-- Raw data follows --

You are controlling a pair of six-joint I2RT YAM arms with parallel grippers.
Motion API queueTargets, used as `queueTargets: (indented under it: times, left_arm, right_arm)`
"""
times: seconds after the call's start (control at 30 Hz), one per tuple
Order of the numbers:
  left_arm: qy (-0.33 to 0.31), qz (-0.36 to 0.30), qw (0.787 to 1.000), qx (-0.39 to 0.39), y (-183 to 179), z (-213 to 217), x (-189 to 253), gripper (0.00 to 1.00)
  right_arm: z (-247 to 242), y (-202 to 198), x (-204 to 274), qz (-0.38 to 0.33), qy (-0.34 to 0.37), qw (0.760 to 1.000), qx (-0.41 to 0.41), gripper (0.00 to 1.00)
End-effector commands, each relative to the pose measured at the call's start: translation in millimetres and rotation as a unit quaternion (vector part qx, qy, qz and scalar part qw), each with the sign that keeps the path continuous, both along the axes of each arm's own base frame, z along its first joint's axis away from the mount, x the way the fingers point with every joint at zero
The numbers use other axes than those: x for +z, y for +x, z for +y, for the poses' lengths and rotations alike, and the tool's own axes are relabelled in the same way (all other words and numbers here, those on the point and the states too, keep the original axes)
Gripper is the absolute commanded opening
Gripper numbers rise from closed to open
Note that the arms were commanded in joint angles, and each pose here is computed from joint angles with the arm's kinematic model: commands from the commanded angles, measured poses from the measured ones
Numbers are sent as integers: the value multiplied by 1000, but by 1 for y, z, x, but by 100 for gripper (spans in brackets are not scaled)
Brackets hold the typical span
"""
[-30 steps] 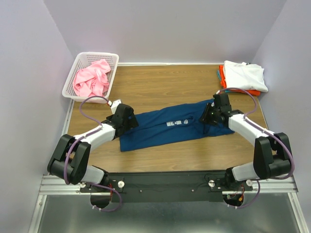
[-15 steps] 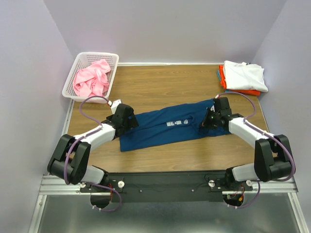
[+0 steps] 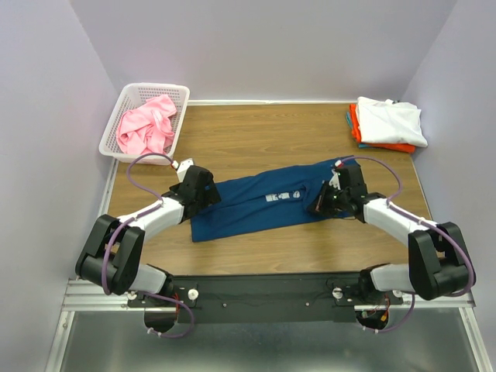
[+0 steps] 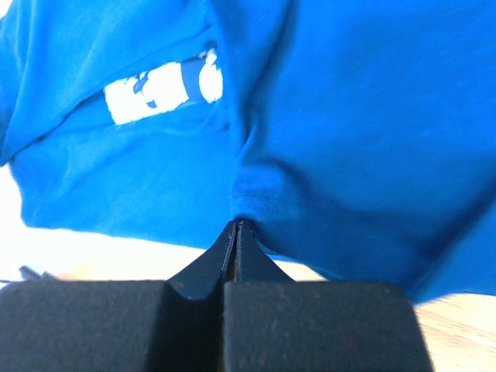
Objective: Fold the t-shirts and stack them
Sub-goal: Fold the tshirt
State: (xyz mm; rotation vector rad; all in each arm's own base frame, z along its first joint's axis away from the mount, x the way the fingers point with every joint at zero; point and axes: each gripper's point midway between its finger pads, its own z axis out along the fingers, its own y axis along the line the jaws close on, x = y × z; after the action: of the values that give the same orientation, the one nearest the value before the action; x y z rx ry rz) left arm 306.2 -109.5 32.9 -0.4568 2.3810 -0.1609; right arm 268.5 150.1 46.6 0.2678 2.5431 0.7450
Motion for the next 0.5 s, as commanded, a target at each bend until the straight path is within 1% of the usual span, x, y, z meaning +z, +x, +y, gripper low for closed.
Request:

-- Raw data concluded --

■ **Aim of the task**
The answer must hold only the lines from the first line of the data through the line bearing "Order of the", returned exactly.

■ **Task solution**
You are controlling a pair of six-joint I2RT YAM arms with parallel grippers.
Motion API queueTargets, used as `queueTargets: (indented under it: times, left_arm, right_arm)`
"""
times: seconds after the call's start (control at 30 Hz), one per tuple
Order of the numbers:

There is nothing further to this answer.